Basically there are two types of olive oils, one for cooking and one for eating it raw, like in salads. The first one is called simply "Olive Oil", it has a yellow color. The second one is called "Extra Virgen" olive oil and is greenish, the greener the better. Both oils come from crushing olives, but the extra virgin comes from the first pressing and is the finest and therefore more expensive. The extra virgen is supposed to be eaten raw, to experience its flavor and bouquet. Of course, you can cook with it too, but heat will destroy the flavor and the bouquet and will do exactly what simple olive oil not extra virgen can do, without the extra expense. Olive oil lovers, speak of extra virgen oil only. Like, wine, coffee, tea and whiskey, there are many varieties and each has different characteristics which appeal to different people. Some prefer oil that comes from a particular single variety of olives and therefore is higher in cost. Extra virgen oil from a blend of many varieties is less expensive. The only way to find out what brand of extra virgen oil you like, is by trial and error, if it is for cooking, any olive oil type will do.

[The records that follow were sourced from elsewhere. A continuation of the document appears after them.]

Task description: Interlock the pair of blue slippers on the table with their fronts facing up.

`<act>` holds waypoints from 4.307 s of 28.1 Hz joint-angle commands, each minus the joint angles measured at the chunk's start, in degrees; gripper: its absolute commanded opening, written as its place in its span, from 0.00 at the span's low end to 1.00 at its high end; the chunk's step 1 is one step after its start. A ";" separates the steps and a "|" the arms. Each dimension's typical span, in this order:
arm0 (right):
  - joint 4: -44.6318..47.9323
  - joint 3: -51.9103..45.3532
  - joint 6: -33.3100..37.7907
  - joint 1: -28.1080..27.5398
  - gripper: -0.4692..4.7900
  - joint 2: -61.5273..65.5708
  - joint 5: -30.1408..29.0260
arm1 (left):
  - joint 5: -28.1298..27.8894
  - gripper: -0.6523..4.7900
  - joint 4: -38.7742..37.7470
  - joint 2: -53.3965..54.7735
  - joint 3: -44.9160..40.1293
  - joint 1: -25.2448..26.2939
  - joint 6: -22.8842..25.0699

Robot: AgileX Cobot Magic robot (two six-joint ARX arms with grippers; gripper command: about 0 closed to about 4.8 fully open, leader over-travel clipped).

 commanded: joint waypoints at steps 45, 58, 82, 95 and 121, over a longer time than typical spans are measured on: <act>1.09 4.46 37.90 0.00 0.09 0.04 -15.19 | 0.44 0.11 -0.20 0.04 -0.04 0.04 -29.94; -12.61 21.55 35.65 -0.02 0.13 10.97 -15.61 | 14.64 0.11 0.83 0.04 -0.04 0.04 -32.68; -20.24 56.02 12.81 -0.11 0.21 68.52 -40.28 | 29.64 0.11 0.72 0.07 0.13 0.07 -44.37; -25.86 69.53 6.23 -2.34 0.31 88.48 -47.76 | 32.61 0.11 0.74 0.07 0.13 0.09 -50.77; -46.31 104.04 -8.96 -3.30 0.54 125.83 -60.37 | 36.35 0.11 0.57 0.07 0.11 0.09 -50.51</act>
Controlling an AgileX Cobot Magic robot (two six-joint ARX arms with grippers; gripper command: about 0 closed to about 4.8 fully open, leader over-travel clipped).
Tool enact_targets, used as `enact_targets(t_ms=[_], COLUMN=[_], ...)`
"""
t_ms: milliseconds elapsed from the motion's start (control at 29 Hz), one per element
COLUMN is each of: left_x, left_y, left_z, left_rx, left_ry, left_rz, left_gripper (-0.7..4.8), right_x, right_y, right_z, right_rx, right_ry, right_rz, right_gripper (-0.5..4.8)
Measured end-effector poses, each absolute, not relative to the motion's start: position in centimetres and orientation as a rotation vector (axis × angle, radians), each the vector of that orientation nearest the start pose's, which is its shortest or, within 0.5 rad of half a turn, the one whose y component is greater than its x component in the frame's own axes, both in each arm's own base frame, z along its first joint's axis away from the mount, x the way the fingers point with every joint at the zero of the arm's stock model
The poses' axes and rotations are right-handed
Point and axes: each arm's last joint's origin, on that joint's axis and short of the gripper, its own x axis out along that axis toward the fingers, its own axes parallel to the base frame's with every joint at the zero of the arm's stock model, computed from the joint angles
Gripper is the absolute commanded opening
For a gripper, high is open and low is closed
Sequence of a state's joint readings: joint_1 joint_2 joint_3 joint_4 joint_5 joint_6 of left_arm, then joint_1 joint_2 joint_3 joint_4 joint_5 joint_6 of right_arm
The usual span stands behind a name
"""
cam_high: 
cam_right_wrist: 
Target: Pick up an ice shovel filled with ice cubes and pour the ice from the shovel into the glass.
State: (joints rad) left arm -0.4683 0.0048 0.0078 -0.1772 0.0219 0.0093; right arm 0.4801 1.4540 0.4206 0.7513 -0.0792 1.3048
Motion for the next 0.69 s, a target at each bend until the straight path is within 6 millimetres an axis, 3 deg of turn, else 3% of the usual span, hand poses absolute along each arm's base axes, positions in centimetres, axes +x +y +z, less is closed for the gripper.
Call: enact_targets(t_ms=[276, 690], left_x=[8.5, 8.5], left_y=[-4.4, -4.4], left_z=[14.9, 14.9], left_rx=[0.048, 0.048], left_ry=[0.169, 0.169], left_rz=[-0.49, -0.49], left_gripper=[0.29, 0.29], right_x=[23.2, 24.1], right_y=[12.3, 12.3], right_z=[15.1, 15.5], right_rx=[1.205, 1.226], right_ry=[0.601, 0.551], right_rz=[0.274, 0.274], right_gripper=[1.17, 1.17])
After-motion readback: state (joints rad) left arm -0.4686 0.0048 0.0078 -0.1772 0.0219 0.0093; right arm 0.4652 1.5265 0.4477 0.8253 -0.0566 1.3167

Sent from my iPad using Discuss Cooking


----------



## GotGarlic (Jan 6, 2015)

The colors of olive oils depend on which olive variety you're talking about. They're not all the same, and they don't all taste the same.


----------



## jennyema (Jan 6, 2015)

GotGarlic said:


> The colors of olive oils depend on which olive variety you're talking about. They're not all the same, and they don't all taste the same.


 

And greener is not always better!!


----------



## GotGarlic (Jan 6, 2015)

jennyema said:


> And greener is not always better!!



+1..


----------



## Janet H (Jan 6, 2015)

GotGarlic said:


> The colors of olive oils depend on which olive variety you're talking about.....



....and the color of the container that holds them 

I know that containers are colored to prevent light from prematurely breaking down flavors in the oil but it also makes it almost impossible to see the true color of the oil. Frustrating...


----------



## TAC (Jan 6, 2015)

Basically first pressed olive oil (or extra virgin) will have a greenish tint. Ordinary olive oil for cooking is yellowish.  Some times they try to sell you yellow olive oil as extra virgen, but you should know that if it isn't greenish, is not the real thing. Most bottled extra virgen olive oils are blends of different varieties of olives, even from different countries. Single variety extra virgen olive oil, is like single malt Scotch whisky, more expensive and has a smaller market. 


Sent from my iPad using Discuss Cooking


----------



## Dawgluver (Jan 6, 2015)

TAC said:


> Basically first pressed olive oil (or extra virgin) will have a greenish tint. Ordinary olive oil for cooking is yellowish.  Some times they try to sell you yellow olive oil as extra virgen, but you should know that if it isn't greenish, is not the real thing. Most bottled extra virgen olive oils are blends of different varieties of olives, even from different countries. Single variety extra virgen olive oil, is like single malt Scotch whisky, more expensive and has a smaller market.
> 
> 
> Sent from my iPad using Discuss Cooking




Welcome to DC, TAC!  Sounds like you know your olive oil!


----------



## Kayelle (Jan 6, 2015)

Kayelle said:


> Since you asked for specific brands Larry, this is what I use. It has a mild earthy flavor I enjoy for both cooking and salads. Typical of Trader Joe's, it's high quality at an affordable price.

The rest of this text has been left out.